Alaska, Denali National Park, West Kahiltna Peak
Author: Denali Mountaineering Rangers. Climb Year: 2018. Publication Year: 2019.

At 9:42 a.m. on April 14, rangers were notified about an injured climber by a local air taxi service that had received a text from the climbing team’s Garmin inReach device. The team of three reported that one climber had broken his right leg while attempting a new route on the west face of West Kahiltna Peak, at approximately 9,600 feet. Subsequent text messages confirmed that the 34-year-old male patient had sustained an open lower leg fracture during a 10- to 15-meter fall on ice while leading the third roped pitch of the line.

Favorable conditions in the mountain range enabled a helicopter reconnaissance flight and full scene assessment prior to patient evacuation. Rangers located the patient and teammates on an exposed snow and ice slope directly beneath a vertical rock face.

At 1:47 p.m., the rescue team landed at a staging area at 8,000 feet on the Kahiltna Glacier, and the helicopter was configured for a short-haul extraction using a 200-foot line. One mountaineering ranger functioned as the short-haul rescuer while another served as safety officer from the landing zone with a full view of the operation. Due to the steepness of the terrain and the potential for rockfall, the ranger remained on the short-haul line while assessing and packaging the patient, in order to expedite an extraction if required.  

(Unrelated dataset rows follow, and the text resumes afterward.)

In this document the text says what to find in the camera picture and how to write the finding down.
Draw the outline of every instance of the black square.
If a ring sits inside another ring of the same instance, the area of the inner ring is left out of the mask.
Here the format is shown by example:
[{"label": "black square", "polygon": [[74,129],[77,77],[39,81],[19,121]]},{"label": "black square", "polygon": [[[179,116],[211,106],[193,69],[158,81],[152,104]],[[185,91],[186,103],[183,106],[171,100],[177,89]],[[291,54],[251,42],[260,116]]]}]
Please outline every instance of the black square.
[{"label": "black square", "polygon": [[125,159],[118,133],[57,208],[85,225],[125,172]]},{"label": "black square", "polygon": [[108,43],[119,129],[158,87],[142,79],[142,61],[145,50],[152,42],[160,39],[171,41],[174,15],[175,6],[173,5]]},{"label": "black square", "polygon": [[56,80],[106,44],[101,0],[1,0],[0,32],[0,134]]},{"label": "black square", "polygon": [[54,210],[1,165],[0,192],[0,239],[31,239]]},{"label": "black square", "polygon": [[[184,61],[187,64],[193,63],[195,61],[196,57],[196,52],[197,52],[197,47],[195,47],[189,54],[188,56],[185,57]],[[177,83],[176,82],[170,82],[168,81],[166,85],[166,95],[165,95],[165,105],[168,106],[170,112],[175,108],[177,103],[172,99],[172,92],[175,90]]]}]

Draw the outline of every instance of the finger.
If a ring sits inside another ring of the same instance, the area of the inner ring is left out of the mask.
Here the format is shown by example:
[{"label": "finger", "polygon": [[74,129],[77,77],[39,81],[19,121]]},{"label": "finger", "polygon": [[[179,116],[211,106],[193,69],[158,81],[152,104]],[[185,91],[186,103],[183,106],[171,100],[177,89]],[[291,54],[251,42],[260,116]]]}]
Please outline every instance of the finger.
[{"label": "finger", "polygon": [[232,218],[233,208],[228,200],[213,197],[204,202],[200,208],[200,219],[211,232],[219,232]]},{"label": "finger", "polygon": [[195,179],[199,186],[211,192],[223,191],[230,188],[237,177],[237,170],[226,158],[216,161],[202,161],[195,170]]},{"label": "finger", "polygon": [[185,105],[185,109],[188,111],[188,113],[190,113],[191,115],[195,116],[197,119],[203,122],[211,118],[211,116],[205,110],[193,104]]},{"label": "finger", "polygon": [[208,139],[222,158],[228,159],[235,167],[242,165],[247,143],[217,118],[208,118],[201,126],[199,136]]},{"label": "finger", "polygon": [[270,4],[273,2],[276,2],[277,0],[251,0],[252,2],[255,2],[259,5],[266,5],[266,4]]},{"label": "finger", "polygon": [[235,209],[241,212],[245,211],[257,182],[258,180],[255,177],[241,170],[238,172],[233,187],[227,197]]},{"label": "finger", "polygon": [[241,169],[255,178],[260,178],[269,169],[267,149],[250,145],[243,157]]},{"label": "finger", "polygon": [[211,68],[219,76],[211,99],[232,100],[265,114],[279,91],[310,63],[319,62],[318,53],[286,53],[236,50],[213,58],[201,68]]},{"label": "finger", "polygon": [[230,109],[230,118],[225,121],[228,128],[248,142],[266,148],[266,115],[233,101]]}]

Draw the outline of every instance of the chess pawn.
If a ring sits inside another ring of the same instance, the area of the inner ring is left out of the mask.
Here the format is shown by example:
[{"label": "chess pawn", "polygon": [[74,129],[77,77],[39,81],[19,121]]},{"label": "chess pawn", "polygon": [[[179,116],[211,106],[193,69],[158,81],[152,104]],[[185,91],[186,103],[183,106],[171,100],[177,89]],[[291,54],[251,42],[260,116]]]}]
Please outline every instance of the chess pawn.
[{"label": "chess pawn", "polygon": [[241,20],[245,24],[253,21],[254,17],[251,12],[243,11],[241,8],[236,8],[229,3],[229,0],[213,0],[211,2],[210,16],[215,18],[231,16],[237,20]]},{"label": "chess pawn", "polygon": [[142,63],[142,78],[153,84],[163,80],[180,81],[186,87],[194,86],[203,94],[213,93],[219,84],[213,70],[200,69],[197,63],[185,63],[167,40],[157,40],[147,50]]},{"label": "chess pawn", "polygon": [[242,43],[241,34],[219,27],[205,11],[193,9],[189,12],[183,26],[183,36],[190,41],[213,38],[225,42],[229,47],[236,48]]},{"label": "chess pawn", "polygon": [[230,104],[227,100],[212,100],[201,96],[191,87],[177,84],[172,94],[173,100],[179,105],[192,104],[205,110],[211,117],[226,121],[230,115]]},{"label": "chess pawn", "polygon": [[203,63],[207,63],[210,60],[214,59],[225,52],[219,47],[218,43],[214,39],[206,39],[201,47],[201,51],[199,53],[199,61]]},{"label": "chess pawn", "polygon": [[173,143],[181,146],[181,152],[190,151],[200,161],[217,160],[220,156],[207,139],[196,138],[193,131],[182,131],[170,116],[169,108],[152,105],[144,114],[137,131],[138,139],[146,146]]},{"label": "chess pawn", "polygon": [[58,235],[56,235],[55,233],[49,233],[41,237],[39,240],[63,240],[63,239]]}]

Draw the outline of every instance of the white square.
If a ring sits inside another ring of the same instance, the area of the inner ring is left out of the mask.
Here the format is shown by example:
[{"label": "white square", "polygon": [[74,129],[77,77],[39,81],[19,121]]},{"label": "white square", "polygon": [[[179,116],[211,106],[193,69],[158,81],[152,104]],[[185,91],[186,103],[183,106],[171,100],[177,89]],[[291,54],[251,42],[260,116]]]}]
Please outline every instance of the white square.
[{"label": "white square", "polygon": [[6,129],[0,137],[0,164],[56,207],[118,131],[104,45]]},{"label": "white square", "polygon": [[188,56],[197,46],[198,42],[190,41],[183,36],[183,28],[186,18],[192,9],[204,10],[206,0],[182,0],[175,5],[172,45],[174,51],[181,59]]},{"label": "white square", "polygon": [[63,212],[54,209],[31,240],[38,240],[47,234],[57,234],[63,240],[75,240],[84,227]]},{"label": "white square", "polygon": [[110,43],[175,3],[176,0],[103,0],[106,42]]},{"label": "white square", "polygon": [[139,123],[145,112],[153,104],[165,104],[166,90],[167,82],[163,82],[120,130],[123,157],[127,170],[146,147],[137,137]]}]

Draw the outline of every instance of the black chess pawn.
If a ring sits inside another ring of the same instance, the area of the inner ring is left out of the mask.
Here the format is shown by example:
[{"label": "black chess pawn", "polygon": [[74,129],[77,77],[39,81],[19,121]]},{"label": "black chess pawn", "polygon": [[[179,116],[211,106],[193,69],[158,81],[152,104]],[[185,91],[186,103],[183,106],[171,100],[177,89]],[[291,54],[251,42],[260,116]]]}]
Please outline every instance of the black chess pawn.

At 2:22 p.m., the ranger and patient landed back at the staging site, where the patient assessment was completed prior to loading into the helicopter. The patient was trans-ported to Talkeetna in a full-body vacuum splint for both comfort and to stabilize the injury. The team landed in Talkeetna at 3:15p.m., and the climber was transferred to ground ambulance for further treatment at at a local hospital. (Source: Denali Mountaineering Rangers.)

ANALYSIS

This was a highly skilled team pushing into uncharted terrain on a difficult route (later rated AI5+ R M6+ C1). The leader fell when a bulge of rotten ice disintegrated. His fall was held by a screw, but any long fall on ice has the potential to cause serious injury. With the patient safely evacuated to the hospital, his two partners returned to finish the new route and later said the third pitch, where the patient fell, was the crux of the climb. (Source: The Editors.)